• [WHAT YOU WILL DO]: After locating the line that contains "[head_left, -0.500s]" in the data below, set down exactly that line and each one after it through the line that contains "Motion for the", and nothing more.

• [INFORMATION PROVIDED]:
---

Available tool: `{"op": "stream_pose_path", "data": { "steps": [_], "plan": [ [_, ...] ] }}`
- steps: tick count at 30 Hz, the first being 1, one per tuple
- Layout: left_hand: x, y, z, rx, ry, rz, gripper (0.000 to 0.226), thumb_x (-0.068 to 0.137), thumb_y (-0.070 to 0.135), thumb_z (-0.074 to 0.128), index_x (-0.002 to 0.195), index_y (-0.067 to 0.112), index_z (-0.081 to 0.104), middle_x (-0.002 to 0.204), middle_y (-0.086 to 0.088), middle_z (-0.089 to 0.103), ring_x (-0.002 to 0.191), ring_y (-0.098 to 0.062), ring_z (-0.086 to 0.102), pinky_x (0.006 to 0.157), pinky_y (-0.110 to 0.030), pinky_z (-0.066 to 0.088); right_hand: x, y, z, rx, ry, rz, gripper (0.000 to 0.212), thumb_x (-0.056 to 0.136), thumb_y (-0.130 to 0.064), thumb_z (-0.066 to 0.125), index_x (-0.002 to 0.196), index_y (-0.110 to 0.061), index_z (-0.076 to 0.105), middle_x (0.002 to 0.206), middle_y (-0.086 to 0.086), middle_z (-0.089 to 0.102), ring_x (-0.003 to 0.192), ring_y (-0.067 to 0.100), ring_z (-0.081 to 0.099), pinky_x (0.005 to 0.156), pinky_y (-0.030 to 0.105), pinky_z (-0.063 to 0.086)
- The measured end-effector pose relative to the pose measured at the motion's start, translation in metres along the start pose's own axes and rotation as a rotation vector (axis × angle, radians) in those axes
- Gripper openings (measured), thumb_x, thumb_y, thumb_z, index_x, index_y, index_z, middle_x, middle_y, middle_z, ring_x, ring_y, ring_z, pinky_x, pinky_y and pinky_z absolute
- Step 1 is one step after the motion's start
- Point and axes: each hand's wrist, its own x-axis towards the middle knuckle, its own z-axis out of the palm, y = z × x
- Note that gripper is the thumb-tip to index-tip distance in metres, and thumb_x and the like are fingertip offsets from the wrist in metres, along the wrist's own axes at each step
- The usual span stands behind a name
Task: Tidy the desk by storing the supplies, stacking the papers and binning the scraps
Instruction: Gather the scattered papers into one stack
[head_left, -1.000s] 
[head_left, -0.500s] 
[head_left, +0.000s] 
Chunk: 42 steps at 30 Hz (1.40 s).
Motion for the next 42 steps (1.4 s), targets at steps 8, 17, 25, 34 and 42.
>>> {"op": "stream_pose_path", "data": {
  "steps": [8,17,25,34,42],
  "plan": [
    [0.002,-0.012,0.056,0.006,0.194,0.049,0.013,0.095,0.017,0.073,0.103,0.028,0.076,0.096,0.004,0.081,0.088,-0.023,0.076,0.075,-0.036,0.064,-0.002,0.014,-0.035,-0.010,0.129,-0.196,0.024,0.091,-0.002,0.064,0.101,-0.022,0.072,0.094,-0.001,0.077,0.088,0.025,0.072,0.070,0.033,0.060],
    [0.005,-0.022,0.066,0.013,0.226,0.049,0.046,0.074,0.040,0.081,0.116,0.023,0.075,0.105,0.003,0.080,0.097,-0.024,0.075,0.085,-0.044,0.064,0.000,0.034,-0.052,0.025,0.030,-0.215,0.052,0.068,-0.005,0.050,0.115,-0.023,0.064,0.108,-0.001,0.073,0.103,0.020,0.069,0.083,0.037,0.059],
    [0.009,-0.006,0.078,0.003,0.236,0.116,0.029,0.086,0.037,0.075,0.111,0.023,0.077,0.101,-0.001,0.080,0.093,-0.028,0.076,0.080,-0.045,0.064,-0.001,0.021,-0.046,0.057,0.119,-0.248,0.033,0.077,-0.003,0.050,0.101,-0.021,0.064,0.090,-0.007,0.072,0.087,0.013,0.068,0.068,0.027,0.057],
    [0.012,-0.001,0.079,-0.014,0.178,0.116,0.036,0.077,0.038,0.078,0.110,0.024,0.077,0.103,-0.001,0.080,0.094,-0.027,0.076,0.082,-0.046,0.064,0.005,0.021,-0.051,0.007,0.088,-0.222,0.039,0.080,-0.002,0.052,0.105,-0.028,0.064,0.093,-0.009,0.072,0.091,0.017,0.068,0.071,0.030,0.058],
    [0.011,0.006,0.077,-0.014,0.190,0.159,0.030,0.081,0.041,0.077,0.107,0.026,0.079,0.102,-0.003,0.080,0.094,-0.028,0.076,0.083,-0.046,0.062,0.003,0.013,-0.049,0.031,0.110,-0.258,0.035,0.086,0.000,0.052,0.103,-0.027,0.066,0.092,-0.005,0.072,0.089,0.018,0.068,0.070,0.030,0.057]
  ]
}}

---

• [EXERCISE RESPONSE]:
[head_left, -0.500s] 
[head_left, +0.000s] 
Chunk: 42 steps at 30 Hz (1.40 s).
Motion for the next 42 steps (1.4 s), targets at steps 8, 17, 25, 34 and 42.

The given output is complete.